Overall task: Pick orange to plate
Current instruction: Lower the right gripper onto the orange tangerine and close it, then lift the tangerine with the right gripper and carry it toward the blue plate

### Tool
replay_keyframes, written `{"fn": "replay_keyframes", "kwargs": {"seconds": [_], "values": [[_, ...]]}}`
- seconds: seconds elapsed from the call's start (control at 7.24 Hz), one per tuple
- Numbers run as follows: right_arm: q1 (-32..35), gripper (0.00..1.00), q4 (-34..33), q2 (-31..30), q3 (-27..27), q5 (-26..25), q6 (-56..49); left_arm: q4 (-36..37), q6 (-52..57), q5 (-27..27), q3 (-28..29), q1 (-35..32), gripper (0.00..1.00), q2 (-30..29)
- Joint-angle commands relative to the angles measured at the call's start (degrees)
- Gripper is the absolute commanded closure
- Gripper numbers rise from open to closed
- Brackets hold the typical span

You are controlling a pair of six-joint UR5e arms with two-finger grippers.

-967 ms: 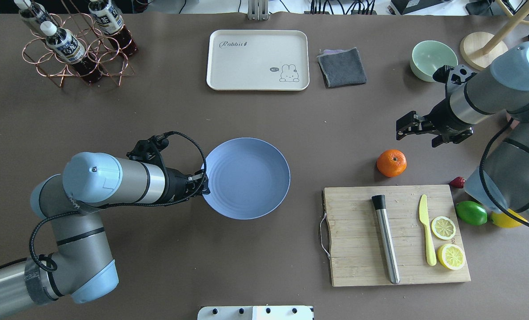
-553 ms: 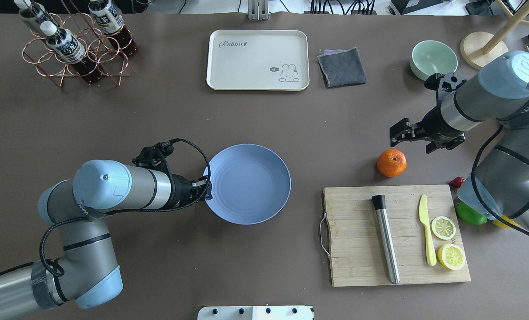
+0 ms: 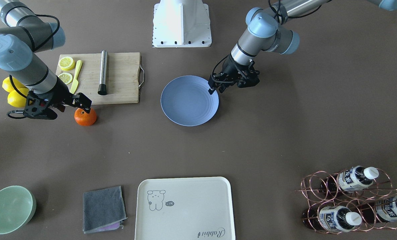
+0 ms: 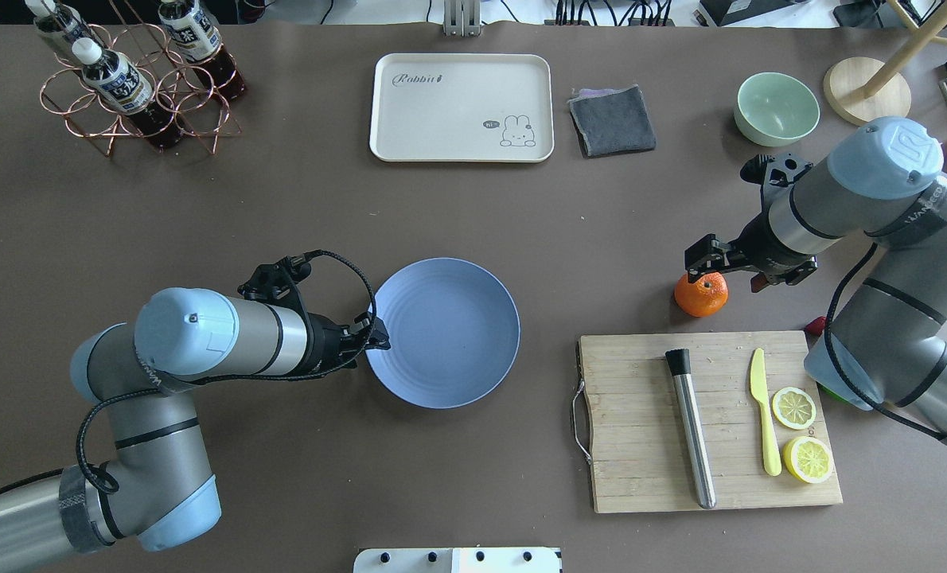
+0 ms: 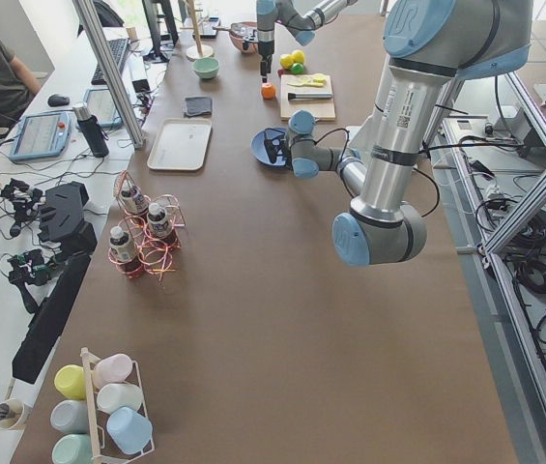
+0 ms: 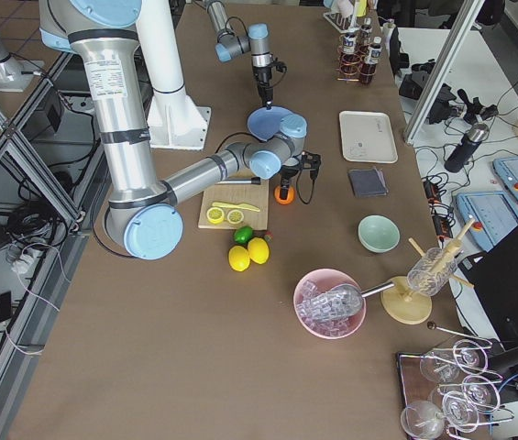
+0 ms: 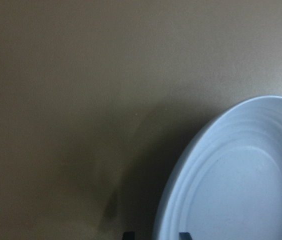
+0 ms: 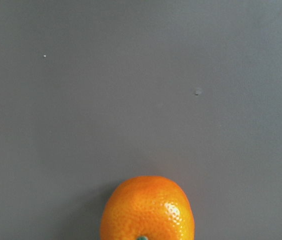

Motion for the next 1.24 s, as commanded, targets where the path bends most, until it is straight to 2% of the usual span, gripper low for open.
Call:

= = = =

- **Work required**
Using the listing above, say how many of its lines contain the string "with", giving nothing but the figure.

- **Output of the exercise**
2